Wilhelm Tell (1804) — unique in Schiller's oeuvre in that it is subtitled “Schauspiel” — has always been taken to be the most easily accessible of Schiller's plays, appealing primarily, if not exclusively, to children and the Swiss, to opera lovers appreciating the son et lumière, as well as to connoisseurs of familiar quotations, and, just possibly, to aficionados of kitsch, be they naïve or sophisticated. No wonder at least one critical intellectual, Swiss as it happens but no doubt speaking for many others, fantasized about a “Schiller without Wilhelm Tell” (Muschg).
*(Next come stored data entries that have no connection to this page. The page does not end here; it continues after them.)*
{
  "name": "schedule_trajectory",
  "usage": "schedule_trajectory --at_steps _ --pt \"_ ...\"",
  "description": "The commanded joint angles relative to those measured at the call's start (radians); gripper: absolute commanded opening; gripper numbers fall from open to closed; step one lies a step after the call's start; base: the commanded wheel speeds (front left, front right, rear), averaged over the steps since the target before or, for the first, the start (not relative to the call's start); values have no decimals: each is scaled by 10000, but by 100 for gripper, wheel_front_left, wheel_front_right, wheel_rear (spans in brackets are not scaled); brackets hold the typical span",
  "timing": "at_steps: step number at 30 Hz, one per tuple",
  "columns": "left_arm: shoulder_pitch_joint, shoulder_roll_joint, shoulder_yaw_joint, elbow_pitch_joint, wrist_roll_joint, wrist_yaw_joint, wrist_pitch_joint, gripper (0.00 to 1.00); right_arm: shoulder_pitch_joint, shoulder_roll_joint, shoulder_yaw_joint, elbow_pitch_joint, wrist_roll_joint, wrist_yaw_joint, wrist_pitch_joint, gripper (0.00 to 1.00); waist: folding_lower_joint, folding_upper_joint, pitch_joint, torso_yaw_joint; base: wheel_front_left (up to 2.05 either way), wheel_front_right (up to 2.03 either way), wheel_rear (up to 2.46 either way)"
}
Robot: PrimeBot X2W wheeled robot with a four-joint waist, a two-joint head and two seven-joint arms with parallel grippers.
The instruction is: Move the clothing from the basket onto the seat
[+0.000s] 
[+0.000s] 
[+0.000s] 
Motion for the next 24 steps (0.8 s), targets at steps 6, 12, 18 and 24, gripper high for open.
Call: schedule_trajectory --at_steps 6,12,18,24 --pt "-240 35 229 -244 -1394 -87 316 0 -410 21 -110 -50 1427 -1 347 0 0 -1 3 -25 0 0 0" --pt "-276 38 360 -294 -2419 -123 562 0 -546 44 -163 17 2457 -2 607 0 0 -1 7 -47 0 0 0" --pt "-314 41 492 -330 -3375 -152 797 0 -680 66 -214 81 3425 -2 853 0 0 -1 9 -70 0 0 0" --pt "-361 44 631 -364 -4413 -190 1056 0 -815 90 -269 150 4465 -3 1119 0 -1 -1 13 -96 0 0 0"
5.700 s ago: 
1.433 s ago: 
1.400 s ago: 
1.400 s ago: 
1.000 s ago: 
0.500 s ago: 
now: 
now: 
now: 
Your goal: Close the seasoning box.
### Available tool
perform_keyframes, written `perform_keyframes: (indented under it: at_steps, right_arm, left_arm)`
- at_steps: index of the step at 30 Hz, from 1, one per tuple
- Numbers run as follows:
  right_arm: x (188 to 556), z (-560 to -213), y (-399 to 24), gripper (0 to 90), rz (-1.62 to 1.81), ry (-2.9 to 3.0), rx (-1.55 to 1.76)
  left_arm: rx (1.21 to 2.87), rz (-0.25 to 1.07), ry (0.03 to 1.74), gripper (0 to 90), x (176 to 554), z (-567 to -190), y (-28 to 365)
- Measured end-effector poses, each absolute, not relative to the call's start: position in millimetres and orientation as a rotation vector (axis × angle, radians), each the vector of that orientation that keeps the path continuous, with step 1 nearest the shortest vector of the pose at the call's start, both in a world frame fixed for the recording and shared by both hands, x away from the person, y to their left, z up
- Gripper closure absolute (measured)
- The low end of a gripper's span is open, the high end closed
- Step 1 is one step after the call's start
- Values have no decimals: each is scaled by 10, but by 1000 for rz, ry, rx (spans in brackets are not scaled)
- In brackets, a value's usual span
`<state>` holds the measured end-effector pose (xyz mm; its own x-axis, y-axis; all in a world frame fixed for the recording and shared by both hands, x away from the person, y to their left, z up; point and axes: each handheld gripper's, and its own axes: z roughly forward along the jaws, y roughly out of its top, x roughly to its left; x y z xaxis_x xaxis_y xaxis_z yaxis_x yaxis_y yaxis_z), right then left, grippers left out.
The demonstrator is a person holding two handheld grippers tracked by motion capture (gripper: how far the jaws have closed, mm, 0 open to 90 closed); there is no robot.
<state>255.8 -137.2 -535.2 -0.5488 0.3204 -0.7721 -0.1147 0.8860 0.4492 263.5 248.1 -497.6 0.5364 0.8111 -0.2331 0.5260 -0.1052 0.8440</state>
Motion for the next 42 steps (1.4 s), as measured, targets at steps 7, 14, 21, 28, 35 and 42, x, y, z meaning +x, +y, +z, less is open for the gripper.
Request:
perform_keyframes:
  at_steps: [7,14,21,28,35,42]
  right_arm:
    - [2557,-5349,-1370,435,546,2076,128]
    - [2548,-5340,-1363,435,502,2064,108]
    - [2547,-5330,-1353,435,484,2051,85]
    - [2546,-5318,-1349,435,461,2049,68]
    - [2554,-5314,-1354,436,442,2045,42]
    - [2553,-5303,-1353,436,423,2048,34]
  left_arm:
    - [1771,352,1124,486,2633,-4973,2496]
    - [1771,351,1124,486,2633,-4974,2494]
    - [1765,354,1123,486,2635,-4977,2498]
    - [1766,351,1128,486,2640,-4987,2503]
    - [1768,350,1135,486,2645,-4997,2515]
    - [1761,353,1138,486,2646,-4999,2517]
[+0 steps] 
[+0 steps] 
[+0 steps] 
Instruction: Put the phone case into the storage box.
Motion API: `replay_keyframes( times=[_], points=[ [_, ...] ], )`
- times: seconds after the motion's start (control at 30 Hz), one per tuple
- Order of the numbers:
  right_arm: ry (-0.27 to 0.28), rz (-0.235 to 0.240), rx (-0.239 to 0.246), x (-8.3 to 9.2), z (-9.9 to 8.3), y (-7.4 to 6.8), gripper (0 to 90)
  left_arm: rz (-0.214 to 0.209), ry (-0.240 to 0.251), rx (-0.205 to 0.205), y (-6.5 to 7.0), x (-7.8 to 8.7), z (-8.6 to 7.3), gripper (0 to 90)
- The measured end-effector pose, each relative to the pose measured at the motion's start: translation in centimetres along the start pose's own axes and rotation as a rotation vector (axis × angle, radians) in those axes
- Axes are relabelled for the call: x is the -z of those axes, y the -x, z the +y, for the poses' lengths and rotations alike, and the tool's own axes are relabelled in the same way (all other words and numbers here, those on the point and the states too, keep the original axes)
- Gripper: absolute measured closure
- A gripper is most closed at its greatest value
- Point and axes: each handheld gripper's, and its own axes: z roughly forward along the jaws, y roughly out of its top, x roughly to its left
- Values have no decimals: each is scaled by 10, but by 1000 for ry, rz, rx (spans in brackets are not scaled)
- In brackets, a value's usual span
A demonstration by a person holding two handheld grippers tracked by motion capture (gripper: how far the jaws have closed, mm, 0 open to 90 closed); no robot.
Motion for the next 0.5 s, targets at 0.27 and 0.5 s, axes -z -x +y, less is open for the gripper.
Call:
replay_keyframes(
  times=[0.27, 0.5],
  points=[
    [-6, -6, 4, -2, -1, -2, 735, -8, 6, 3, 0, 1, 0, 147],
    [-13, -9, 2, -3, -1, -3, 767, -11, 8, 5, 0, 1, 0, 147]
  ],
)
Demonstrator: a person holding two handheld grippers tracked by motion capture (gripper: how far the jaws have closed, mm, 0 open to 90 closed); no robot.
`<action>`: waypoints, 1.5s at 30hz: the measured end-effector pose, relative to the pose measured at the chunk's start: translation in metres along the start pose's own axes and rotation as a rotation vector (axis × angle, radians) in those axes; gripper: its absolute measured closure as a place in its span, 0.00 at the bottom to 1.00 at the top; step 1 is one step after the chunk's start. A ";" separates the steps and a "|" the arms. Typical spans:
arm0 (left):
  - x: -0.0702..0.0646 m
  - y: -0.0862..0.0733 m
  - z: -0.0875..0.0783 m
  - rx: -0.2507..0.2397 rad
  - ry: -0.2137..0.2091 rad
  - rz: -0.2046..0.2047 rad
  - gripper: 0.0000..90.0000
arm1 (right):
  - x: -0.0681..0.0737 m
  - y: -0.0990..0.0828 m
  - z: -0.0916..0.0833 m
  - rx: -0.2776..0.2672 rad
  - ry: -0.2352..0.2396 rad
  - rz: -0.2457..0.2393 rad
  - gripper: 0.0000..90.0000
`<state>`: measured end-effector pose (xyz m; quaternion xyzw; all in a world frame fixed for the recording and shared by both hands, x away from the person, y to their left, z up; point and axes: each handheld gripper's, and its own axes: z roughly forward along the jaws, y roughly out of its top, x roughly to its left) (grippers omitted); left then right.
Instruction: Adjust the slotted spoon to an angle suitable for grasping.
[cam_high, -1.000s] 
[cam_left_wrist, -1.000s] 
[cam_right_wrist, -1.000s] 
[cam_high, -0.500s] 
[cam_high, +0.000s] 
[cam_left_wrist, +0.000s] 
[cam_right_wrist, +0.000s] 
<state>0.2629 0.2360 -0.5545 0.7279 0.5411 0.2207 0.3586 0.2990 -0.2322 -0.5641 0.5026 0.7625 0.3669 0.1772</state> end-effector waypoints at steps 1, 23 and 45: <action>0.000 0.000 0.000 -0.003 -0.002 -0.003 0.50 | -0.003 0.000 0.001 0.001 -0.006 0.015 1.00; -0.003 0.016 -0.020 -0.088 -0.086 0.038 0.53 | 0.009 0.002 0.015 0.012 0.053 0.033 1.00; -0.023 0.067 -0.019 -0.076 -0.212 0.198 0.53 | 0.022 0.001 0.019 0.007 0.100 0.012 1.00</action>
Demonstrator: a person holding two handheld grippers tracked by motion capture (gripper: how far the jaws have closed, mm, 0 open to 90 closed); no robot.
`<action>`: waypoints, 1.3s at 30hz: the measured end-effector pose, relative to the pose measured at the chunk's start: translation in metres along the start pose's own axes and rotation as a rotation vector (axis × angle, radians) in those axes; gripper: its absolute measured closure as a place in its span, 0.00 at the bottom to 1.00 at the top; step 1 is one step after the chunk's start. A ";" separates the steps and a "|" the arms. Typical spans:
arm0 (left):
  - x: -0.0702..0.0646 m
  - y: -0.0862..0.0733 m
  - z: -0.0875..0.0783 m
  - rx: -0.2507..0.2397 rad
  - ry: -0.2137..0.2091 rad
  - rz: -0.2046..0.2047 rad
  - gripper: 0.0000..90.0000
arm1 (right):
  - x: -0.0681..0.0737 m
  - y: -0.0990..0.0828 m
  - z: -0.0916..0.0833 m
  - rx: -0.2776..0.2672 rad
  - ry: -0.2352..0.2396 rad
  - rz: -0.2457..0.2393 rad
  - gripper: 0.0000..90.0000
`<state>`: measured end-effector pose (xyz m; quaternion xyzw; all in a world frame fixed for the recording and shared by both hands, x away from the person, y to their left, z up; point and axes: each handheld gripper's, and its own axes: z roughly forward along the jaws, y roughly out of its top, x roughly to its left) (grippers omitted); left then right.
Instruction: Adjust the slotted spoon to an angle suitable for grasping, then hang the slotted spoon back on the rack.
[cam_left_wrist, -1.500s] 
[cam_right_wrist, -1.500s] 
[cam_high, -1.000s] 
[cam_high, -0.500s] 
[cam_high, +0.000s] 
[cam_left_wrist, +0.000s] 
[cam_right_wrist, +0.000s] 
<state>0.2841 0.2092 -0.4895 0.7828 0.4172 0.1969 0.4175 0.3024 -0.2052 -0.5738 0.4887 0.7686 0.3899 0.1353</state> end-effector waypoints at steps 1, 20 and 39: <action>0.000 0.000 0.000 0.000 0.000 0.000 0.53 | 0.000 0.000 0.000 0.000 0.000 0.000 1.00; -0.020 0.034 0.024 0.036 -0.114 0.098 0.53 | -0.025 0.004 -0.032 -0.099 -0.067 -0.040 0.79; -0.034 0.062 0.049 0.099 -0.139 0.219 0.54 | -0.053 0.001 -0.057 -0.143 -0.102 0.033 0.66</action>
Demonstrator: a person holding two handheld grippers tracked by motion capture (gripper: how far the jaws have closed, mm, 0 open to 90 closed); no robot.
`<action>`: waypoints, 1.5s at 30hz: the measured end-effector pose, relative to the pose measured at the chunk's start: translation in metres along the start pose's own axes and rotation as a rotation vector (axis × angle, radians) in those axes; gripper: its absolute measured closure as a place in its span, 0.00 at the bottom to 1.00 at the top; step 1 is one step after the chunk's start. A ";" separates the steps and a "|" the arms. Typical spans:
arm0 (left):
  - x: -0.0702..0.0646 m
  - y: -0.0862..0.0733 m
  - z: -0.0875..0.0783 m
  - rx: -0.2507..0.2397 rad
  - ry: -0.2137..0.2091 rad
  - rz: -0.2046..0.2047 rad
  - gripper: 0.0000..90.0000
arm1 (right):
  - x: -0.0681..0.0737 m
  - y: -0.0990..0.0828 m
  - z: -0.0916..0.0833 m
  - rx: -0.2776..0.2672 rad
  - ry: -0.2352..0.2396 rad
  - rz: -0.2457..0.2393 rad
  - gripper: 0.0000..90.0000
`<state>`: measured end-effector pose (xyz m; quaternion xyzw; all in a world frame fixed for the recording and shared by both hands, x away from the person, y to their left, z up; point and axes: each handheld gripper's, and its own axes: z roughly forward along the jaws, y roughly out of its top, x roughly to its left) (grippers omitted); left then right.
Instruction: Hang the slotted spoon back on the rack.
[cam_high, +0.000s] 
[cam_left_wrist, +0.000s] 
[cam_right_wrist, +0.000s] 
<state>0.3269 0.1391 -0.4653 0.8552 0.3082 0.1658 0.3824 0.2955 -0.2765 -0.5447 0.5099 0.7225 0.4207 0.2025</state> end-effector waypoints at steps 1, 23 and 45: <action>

Schiller himself had hoped that Tell would appeal to the “heart and senses” and be “effective on stage,” in other words, that it would be a “Volksstück,” “für das ganze Publikum.” Whether taking such hints or not, audiences have usually experienced the work as a celebratory play or a festive event, a Festspiel jubilating about the victory of a popular sort of idealism that restores the sovereignty of the people with unfailing aplomb. Tell was something for everybody, then (who could be against it, other than totalitarian regimes, such as Hitler's [Fetscher, 152–53]) — and something for all seasons. But that is where popularity becomes problematic. For Schiller's celebration of an event of thirteenth-century Swiss history is so rhetorically vague and operatically enthralling that it gained a dubious kind of universality and adaptability allowing it to be appropriated by a motley crew of ideologies. After all, hadn't Schiller himself instrumentalized his chosen moment in medieval local history to express concerns about his own political present (Fink, 59)? So why not look for timely applications at a later period? As a result, Tell came to be a multipurpose political play.

Although the men of the twentieth of July right-of-centre conspiracy against Hitler may not have claimed Schiller's Tell as an archetypical model themselves, recent scholars have confidently done so on their behalf (Müller-Seidel, 143; Herbst).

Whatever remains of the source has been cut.